Nedly’s face appeared as a pale smudge, looking out through the dirty glass window of the doll hospital. He glanced up at Lil for just long enough to mouth Almost there! and then went back to glaring and pointing his glowing finger at the window latch.

Lil tried to look patient and encouraging but she was standing atop the curved metal lid of an aluminium bin in the alley outside and the frost had made it slippery so she didn’t dare move her feet.

‘There!’ The latch flew up.

Lil had her penknife ready. She traced the window opening a couple of times, cutting through the paint.

‘Don’t be too long.’ Nedly poked his head through the glass. ‘I don’t like it in here on my own.’

‘I’m being as quick as I can.’ Lil stuck the blade through and levered it a few times until, finally, the long-closed window popped open. She pocketed the knife and pulled herself up quickly in case the frame gave way.
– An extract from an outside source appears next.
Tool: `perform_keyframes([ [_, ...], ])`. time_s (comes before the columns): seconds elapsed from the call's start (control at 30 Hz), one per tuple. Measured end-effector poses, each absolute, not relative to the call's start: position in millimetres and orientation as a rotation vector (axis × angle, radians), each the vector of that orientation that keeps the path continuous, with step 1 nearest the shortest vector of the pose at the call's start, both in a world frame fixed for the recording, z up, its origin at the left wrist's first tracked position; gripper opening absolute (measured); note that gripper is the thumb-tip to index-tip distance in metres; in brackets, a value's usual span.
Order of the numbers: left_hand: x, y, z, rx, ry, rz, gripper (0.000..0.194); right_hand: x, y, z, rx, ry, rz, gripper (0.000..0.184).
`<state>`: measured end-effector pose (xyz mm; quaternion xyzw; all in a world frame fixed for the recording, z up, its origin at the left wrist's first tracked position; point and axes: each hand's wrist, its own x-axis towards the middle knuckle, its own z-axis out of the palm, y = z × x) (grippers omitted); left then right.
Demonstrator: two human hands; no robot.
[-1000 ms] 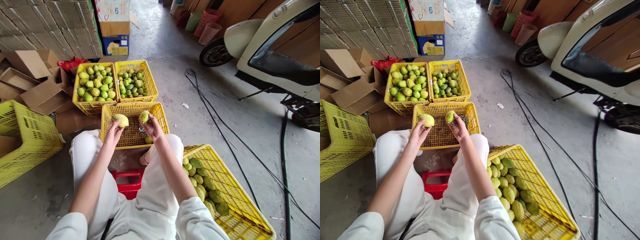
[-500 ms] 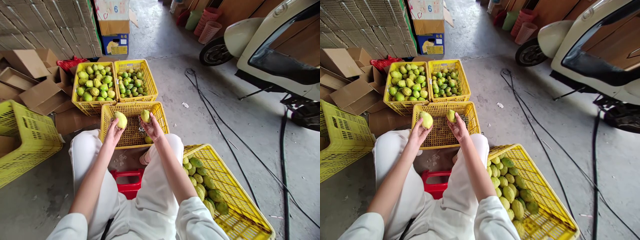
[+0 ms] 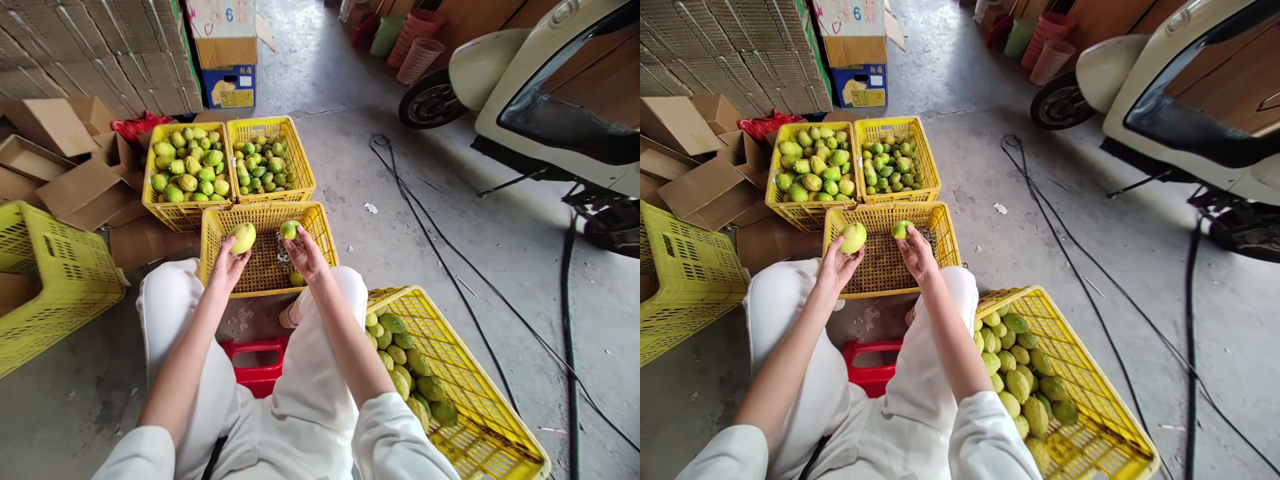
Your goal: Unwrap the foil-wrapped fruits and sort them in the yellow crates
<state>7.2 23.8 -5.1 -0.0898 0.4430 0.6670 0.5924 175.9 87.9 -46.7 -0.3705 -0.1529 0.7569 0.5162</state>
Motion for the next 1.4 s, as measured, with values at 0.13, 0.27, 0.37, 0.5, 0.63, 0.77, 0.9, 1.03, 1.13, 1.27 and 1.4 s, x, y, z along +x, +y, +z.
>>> perform_keyframes([
  [0.13, 8.3, 22.3, -4.3, -0.199, 0.99, 1.562, 0.007, 175.9, 87.9, -47.4, -0.899, -0.335, 1.817, 0.011],
  [0.27, 7.3, 21.6, -6.7, -0.208, 1.01, 1.587, 0.006, 176.1, 86.3, -46.0, -0.895, -0.309, 1.864, 0.015],
  [0.37, 6.1, 22.4, -8.7, -0.21, 1.021, 1.606, 0.012, 176.7, 84.7, -44.1, -0.882, -0.299, 1.898, 0.019],
  [0.5, 5.4, 23.6, -9.8, -0.172, 1.019, 1.625, 0.013, 176.9, 84.2, -41.4, -0.906, -0.276, 1.907, 0.012],
  [0.63, 5.2, 23.4, -10.1, -0.161, 1.017, 1.627, 0.014, 175.8, 85.5, -39.4, -0.896, -0.272, 1.894, 0.007],
  [0.77, 5.2, 22.6, -8.8, -0.215, 1.019, 1.614, 0.015, 176.3, 87.1, -38.8, -0.895, -0.246, 1.895, 0.013],
  [0.9, 5.6, 22.2, -7.0, -0.234, 1.016, 1.603, 0.012, 179.3, 87.2, -38.4, -0.884, -0.241, 1.958, 0.012],
  [1.03, 5.6, 22.8, -7.9, -0.223, 1.049, 1.629, 0.01, 181.3, 87.4, -37.9, -0.896, -0.212, 1.991, 0.004],
  [1.13, 5.4, 23.8, -10.0, -0.202, 1.067, 1.629, 0.013, 181.1, 88.8, -38.6, -0.914, -0.21, 1.924, 0.006],
  [1.27, 5.4, 24.4, -11.9, -0.209, 1.081, 1.608, 0.015, 180.3, 90.6, -40.0, -0.924, -0.215, 1.852, 0.008],
  [1.4, 6.0, 23.1, -10.7, -0.192, 1.047, 1.594, 0.008, 179.4, 90.6, -38.0, -0.915, -0.193, 1.809, 0.005],
])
Crouched on the window recess she took her torch out of her mac pocket and shined it below.

‘How did you get up here?’ she whispered.
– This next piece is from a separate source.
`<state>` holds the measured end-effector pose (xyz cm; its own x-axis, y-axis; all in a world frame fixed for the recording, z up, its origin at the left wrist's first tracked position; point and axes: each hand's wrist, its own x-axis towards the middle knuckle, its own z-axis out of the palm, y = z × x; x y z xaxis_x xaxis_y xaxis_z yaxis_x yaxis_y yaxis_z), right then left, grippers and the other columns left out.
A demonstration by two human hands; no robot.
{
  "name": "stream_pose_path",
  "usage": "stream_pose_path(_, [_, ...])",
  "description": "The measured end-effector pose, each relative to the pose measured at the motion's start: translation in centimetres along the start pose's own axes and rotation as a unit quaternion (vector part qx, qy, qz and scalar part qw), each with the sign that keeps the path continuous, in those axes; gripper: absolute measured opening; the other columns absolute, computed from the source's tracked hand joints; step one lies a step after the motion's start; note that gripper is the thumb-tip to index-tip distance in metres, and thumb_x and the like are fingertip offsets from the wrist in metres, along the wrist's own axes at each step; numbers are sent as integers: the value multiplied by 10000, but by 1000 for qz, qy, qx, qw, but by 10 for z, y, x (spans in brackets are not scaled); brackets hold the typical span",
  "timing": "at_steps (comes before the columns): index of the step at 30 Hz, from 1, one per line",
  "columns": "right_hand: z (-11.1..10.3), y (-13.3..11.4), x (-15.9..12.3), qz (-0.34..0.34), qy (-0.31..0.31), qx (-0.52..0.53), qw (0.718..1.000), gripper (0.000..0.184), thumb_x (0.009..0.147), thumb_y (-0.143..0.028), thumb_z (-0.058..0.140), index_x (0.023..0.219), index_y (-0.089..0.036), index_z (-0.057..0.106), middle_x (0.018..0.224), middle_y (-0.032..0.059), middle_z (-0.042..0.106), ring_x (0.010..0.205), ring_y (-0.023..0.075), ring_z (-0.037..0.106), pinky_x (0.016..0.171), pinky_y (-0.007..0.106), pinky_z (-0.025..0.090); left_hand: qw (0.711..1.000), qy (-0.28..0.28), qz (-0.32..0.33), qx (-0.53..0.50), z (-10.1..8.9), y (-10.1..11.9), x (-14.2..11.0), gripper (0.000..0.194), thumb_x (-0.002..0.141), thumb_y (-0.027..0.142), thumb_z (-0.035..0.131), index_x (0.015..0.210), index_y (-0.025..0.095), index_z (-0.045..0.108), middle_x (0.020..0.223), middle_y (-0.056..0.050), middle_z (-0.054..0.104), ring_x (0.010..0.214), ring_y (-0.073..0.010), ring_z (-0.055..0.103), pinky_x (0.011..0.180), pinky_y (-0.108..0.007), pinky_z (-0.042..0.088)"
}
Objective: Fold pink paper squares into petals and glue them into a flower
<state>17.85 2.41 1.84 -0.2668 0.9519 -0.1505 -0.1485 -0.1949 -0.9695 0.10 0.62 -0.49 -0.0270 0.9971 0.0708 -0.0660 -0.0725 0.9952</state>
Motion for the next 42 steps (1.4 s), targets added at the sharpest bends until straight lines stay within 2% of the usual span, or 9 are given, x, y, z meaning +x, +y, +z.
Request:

‘I climbed on those boxes.’

Lil gave the tower of cardboard a cautious poke; it swayed slightly. She didn’t fancy her chances, so with a sigh she repocketed the torch and lowered herself as far as she could until she was hanging by her fingers, and then dropped, further than she would have liked, to the floor. ‘If we have to make a quick getaway, I might have to exit through the door.’

‘Or stack up some more sturdy boxes? There are tonnes here,’ Nedly said, and there were.

Lil let her torch beam follow the toy-covered shelves that lined every inch of the room, right down to the ground where they were partially covered by crates and boxes. She had a creepy feeling they were being watched but that could have been the hundreds of toys lined up on the shelves who all seemed to be looking in their direction. The underlying smell of sawdust, turpentine and paint was comforting; the lingering scent of Hench’s potent aftershave lotion was not.

‘What do you think?’ she asked Nedly. ‘Are you picking anything up? I’m nervous, but I think that’s just because we’ve broken into the lair of a known associate of an evil genius.’

‘Hmmm,’ he agreed. ‘There’s definitely a weird atmosphere in here but I haven’t seen any spooks.’

‘So maybe they’re sleeping.’

Nedly turned to her with an ominous look in his eyes. ‘Or hiding.’

Lil tried to hold the torch beam steady as she surveyed the rest of the workshop. The torch had been the first thing she’d bought with her wages from the Nite Jar, and so far she hadn’t had much chance to use it. She had always imagined that when they finally uncovered Gallows’ trail Abe would be there too and they would seek him out together. It hadn’t crossed her mind that she and Nedly would have to go it alone.

She let the beam trace the shelves opposite. Every type of doll was lined up there in battalions. They looked abandoned, maybe forgotten.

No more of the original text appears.